◆ Instructions to follow: The listing below should be printed exactly, though its pictures must not be.
━━━━━━━━━━━━━━━━
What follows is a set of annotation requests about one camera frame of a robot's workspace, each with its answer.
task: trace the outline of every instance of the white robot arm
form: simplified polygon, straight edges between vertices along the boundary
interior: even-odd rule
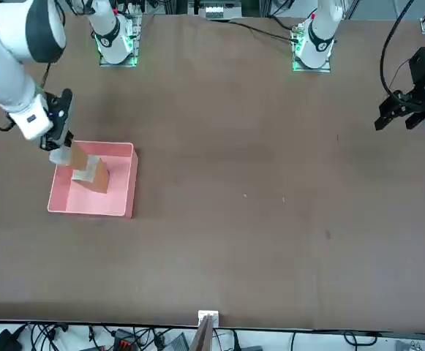
[[[305,66],[317,69],[326,63],[342,16],[339,0],[318,0],[316,11],[299,25],[304,28],[305,39],[296,55]]]
[[[379,107],[376,130],[384,129],[396,117],[409,115],[405,120],[407,129],[413,129],[425,121],[425,47],[419,48],[408,62],[414,87],[407,93],[385,87],[388,97]]]
[[[94,30],[103,58],[119,64],[133,51],[129,27],[132,24],[121,13],[115,15],[109,0],[66,0],[76,15],[86,15]]]
[[[0,4],[0,107],[27,140],[40,138],[40,147],[49,151],[62,146],[71,135],[72,93],[66,89],[58,98],[44,92],[21,62],[56,62],[65,45],[53,0]]]

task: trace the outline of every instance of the brown box
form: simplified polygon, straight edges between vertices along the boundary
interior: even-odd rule
[[[110,174],[106,164],[99,156],[89,155],[86,169],[74,170],[72,180],[93,192],[102,192],[106,194],[110,181]]]

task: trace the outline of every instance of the pink box
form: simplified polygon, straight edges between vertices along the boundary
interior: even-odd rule
[[[75,140],[85,152],[100,156],[107,165],[110,182],[106,194],[92,192],[71,181],[72,169],[56,166],[51,185],[49,212],[132,217],[138,156],[131,143]]]

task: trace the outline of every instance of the wooden block
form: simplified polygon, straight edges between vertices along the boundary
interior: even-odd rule
[[[110,174],[106,164],[98,157],[89,155],[85,170],[74,170],[72,180],[93,192],[106,194]]]
[[[68,166],[73,170],[85,170],[88,160],[89,155],[77,143],[72,143],[71,157]]]

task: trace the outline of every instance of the table surface
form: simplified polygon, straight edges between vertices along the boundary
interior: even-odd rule
[[[425,131],[373,127],[392,22],[343,21],[331,74],[242,27],[144,23],[139,67],[107,69],[69,18],[46,87],[77,139],[135,145],[134,219],[49,214],[48,155],[0,133],[0,318],[425,332]],[[402,23],[387,80],[422,45]]]
━━━━━━━━━━━━━━━━
◆ Answer space:
What follows is a set of annotation requests about one camera frame of a robot's workspace, each with its answer.
task: trace the outline of every instance of the white robot arm
form: simplified polygon, straight edges between vertices along the boundary
interior: even-odd rule
[[[305,66],[317,69],[326,63],[342,16],[339,0],[318,0],[316,11],[299,25],[304,28],[305,39],[296,55]]]
[[[379,107],[376,130],[384,129],[396,117],[409,115],[405,120],[407,129],[413,129],[425,121],[425,47],[419,48],[408,62],[414,87],[407,93],[385,87],[388,97]]]
[[[94,30],[103,58],[119,64],[133,51],[129,27],[132,24],[121,13],[115,15],[109,0],[66,0],[76,15],[86,15]]]
[[[0,4],[0,107],[27,140],[40,138],[40,147],[49,151],[62,146],[71,135],[72,93],[66,89],[58,98],[44,92],[21,62],[56,62],[65,45],[53,0]]]

task: trace the outline of every instance of the brown box
form: simplified polygon, straight edges between vertices along the boundary
interior: even-odd rule
[[[110,174],[106,164],[99,156],[89,155],[86,169],[74,170],[72,180],[93,192],[102,192],[106,194],[110,181]]]

task: trace the outline of every instance of the pink box
form: simplified polygon, straight edges between vertices along the boundary
interior: even-odd rule
[[[75,140],[85,152],[100,156],[107,165],[110,182],[106,194],[92,192],[71,181],[72,169],[56,166],[51,185],[49,212],[132,217],[138,156],[131,143]]]

task: trace the outline of every instance of the wooden block
form: simplified polygon, straight edges between vertices along the boundary
interior: even-odd rule
[[[110,174],[106,164],[98,157],[89,155],[85,170],[74,170],[72,180],[93,192],[106,194]]]
[[[68,166],[73,170],[85,170],[88,160],[89,155],[77,143],[72,143],[71,157]]]

task: trace the outline of every instance of the table surface
form: simplified polygon, straight edges between vertices along the boundary
interior: even-odd rule
[[[425,131],[373,127],[392,22],[343,21],[331,74],[242,27],[144,23],[139,67],[107,69],[69,18],[46,87],[77,139],[135,145],[134,219],[49,214],[48,155],[0,133],[0,318],[425,332]],[[402,23],[387,80],[422,45]]]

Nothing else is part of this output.